## TRY IT
Treat the line containing "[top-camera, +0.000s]" as the last one, and return every line exactly from the first line of the material below up to it.

## DATASET CONTENT
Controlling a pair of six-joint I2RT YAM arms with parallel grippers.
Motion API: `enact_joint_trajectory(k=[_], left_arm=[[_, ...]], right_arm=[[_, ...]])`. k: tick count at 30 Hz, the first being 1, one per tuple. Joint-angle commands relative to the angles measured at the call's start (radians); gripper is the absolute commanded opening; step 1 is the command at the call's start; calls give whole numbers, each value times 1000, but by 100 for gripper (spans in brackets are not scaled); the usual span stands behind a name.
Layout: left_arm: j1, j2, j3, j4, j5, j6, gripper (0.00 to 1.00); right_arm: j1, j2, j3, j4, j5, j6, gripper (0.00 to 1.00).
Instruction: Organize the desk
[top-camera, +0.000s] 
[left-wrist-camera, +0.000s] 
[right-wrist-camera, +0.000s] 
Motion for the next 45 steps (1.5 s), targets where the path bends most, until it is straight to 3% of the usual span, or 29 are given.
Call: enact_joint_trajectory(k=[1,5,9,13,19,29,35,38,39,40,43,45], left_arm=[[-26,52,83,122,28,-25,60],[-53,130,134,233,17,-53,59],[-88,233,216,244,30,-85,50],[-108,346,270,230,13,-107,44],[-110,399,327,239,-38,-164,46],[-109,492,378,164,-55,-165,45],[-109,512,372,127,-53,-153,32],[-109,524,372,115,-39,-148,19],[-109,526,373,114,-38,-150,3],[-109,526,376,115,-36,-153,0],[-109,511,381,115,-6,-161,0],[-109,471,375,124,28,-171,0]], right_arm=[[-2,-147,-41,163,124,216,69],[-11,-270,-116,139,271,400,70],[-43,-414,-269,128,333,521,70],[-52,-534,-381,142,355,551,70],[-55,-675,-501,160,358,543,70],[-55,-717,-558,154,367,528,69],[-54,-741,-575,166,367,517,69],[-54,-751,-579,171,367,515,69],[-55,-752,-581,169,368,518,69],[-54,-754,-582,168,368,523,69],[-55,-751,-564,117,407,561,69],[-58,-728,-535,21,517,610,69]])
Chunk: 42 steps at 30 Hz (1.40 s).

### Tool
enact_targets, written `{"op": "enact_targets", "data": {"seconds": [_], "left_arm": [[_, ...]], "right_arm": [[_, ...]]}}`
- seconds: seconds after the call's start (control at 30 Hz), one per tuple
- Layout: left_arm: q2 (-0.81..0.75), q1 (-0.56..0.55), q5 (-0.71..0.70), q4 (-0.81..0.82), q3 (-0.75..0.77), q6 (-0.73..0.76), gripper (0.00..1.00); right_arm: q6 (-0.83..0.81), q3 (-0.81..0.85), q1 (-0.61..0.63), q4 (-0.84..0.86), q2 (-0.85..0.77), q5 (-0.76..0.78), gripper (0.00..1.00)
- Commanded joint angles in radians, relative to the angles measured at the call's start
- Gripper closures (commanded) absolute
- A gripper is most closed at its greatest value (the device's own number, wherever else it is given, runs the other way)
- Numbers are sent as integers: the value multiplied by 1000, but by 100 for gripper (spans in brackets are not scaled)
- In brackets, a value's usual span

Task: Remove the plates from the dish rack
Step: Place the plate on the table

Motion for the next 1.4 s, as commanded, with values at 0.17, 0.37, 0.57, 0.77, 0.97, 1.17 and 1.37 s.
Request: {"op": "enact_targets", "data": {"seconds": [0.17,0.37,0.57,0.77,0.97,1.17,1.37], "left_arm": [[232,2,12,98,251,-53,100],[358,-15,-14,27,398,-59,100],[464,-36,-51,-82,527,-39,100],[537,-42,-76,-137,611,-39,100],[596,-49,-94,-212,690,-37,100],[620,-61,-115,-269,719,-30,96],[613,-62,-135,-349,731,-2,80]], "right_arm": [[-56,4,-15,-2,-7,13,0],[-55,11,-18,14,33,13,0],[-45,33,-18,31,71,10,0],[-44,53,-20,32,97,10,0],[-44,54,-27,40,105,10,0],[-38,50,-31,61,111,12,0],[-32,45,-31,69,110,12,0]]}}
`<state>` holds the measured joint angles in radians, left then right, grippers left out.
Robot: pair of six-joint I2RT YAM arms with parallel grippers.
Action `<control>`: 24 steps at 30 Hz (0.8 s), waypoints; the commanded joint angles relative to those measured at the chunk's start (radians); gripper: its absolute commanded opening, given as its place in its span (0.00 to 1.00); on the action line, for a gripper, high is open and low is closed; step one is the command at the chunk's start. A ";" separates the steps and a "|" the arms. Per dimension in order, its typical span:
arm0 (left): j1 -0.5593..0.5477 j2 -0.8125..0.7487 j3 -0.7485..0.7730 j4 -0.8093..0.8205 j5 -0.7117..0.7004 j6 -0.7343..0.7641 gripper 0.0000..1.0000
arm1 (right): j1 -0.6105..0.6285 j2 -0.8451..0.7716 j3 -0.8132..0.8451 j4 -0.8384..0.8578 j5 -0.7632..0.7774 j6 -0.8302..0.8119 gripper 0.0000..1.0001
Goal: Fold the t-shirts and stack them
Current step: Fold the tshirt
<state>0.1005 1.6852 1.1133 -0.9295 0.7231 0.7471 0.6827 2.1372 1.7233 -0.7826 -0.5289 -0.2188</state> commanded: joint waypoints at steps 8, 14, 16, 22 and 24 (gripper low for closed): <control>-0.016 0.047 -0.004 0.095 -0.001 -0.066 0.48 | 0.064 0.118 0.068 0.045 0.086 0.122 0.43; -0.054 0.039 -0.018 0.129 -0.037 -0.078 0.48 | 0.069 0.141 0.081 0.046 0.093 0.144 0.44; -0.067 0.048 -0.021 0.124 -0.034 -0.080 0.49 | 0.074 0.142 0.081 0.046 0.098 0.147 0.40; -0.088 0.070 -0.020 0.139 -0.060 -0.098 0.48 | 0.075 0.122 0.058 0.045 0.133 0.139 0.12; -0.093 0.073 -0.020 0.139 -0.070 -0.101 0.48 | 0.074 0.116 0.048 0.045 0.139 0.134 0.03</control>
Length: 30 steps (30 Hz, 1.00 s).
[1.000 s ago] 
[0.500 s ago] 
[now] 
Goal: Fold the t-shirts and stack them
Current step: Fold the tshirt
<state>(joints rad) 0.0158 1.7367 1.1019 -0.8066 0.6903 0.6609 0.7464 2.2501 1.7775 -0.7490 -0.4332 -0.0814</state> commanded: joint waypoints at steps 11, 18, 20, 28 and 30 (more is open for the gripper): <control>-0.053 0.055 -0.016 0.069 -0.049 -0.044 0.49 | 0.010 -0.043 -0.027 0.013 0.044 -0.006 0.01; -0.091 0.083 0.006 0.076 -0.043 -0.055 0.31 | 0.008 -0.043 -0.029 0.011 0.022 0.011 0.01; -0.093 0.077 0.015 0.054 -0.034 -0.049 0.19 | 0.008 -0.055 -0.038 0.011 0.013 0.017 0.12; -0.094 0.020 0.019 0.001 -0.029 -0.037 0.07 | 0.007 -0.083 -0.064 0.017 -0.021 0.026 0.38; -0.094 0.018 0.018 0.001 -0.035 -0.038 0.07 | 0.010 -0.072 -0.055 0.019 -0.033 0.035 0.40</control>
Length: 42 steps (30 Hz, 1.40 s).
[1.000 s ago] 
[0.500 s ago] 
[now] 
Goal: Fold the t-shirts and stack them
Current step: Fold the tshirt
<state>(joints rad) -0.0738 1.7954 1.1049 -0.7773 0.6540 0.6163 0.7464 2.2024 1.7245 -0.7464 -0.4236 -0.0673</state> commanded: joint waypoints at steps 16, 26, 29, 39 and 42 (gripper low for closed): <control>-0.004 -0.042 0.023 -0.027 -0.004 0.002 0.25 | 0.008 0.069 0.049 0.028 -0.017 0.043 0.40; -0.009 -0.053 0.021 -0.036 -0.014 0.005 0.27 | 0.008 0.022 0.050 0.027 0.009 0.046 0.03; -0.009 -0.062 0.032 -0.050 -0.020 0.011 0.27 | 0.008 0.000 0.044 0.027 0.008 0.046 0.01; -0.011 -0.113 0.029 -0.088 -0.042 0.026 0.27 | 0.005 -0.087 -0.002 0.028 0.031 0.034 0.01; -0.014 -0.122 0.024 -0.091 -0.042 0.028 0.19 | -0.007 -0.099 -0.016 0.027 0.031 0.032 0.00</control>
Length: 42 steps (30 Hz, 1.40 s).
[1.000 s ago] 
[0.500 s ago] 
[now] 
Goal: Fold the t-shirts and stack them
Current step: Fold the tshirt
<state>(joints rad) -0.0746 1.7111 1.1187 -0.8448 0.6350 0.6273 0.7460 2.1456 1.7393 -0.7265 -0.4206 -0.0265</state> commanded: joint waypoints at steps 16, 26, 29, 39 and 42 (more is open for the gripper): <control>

## SOLUTION FOR THIS PROBLEM
Controlling a pair of six-joint I2RT YAM arms with parallel grippers.
Motion API: `enact_joint_trajectory(k=[_], left_arm=[[_, ...]], right_arm=[[_, ...]])`. k: tick count at 30 Hz, the first being 1, one per tuple. Joint-angle commands relative to the angles measured at the call's start (radians); gripper is the absolute commanded opening; step 1 is the command at the call's start; calls give whole numbers, each value times 1000, but by 100 for gripper (spans in brackets are not scaled); the usual span stands behind a name.
Layout: left_arm: j1, j2, j3, j4, j5, j6, gripper (0.00 to 1.00); right_arm: j1, j2, j3, j4, j5, j6, gripper (0.00 to 1.00).
Instruction: Organize the desk
[top-camera, +0.000s] 

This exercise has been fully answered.